Friday, April 1, 2016

139

PSALM 139: 1-6 & 13-16

O LORD, you have examined my heart
   and know everything about me.
You know when I sit down or stand up.
   You know my thoughts even when I'm far away.
You see me when I travel
   and when I rest at home.
   You know everything I do.
You know what I'm going to say
   even before I say it, Lord.
You go before me and follow me.
   You place your hand of blessing on my head.
Such knowledge is too wonderful for me,
   too great for me to understand!


You made all the delicate, inner parts of my body
   and knit me together in my mother's womb.
Thank you for making me so wonderfully complex!
   Your workmanship is marvelous - how well I know it.
You watched me as I was being formed in utter seclusion,
   as I was woven together in the dark of the womb.
You saw me before I was born.
   Every day of my life was recorded in your book.
Every moment was laid out
   before a single day had passed.

Thursday, March 31, 2016

This isn't . . .

This isn't the way it was supposed to be. I was supposed to be able to make them matching big sister/brother shirts like I did when Jennifer, Samantha, and Allison were born. They were supposed to be baseball themed like they were when CJ was born.

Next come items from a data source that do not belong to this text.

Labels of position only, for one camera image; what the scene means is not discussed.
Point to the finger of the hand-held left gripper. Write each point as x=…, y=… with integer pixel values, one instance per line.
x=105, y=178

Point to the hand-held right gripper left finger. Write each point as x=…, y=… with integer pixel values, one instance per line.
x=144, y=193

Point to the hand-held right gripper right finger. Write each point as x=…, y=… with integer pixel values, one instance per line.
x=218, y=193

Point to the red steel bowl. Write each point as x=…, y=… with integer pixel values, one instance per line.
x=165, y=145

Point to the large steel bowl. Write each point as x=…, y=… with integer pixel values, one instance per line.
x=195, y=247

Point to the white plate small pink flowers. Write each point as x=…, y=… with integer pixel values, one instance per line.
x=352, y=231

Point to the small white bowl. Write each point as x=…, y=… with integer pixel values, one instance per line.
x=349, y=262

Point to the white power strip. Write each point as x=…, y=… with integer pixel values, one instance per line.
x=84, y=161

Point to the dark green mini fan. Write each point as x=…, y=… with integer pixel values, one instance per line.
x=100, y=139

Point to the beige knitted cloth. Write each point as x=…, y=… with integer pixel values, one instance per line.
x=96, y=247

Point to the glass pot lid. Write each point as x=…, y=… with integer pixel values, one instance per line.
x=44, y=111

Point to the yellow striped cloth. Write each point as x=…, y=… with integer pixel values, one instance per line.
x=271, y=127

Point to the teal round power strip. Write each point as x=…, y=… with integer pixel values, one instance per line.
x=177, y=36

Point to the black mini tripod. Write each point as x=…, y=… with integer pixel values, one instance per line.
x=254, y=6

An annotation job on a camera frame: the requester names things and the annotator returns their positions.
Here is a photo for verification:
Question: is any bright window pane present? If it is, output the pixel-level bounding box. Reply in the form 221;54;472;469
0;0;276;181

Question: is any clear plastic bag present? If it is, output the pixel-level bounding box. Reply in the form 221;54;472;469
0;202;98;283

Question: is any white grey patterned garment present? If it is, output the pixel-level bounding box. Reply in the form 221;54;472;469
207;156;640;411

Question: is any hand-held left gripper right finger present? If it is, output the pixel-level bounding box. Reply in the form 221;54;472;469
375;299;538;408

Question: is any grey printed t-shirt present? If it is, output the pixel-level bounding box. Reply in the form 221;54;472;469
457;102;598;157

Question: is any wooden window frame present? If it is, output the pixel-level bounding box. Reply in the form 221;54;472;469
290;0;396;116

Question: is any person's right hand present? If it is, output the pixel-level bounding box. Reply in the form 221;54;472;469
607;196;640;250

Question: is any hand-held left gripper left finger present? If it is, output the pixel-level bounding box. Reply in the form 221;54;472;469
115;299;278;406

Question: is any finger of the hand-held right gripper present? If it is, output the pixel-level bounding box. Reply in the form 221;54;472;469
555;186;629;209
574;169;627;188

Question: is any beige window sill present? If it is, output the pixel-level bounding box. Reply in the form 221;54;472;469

This isn't the way it was supposed to be. I was supposed to be surrounded by my children shortly before giving birth. We were supposed to take one last picture as a family of 7 like we did when all the others were born.

This isn't the way it was supposed to be. I was supposed to make it to at least 38 weeks so that he would be fully "baked". I was supposed to be able to skip the NICU stay this time around like we were able to do with Elizabeth and Allison. (As of this writing, we're still about 15-20 minutes from knowing for sure whether he'll be staying there or not.)

This isn't the way it was supposed to be. I was supposed to have an epidural that blocked the pain from my belly to my feet like I did with the 5 previous. I was supposed to be protected from the pain of pushing/delivering and not just the contractions. 

This isn't the way it was supposed to be. I was supposed to have my 5 oldest waiting in the waiting room to come see their new brother. I was supposed to let them in my room to hold him and snuggle him and meet him face-to-face. I was supposed to be able to get at least one picture of us as a brand new family of 8.

This isn't the way it was supposed to be.  I was supposed to be sitting in my hospital room, recovering, with my newest baby boy curled up in my arms. I was supposed to have him by my side, not laying in a bassinet somewhere else in the hospital, trying to figure out this game of life on his own.

And then it hit me . . .

He's not alone. Joshua 1:9 says that God will never leave us or forsake us. He is in the room with my little boy right now. He is holding him in the palm of His hand. What an assurance that is for a mommy separated from her baby!

God's not surprised by any of these "supposed to be" moments. He's not surprised that I desired events to be a certain way. (Psalm 94:11) He knew beforehand that they wouldn't turn out the way I wanted them to. (Proverbs 16:9) He knew He had other plans for this moment in my life, in Chase's life, in Elizabeth's life, in Jennifer's life, in Samantha's life, in CJ's life, in Alison's life, and in Chance's life (Psalm 139)

Just because our circumstances say that Chance will be admitted to the NICU, doesn't mean he will. Johnson 16:24 says, "Until now, you have not asked for anything in my name. Ask and you WILL receive and your joy WILL be complete." (Emphasis added)

God's in charge and He isn't leaving me or my boy to figure this out or walk this alone.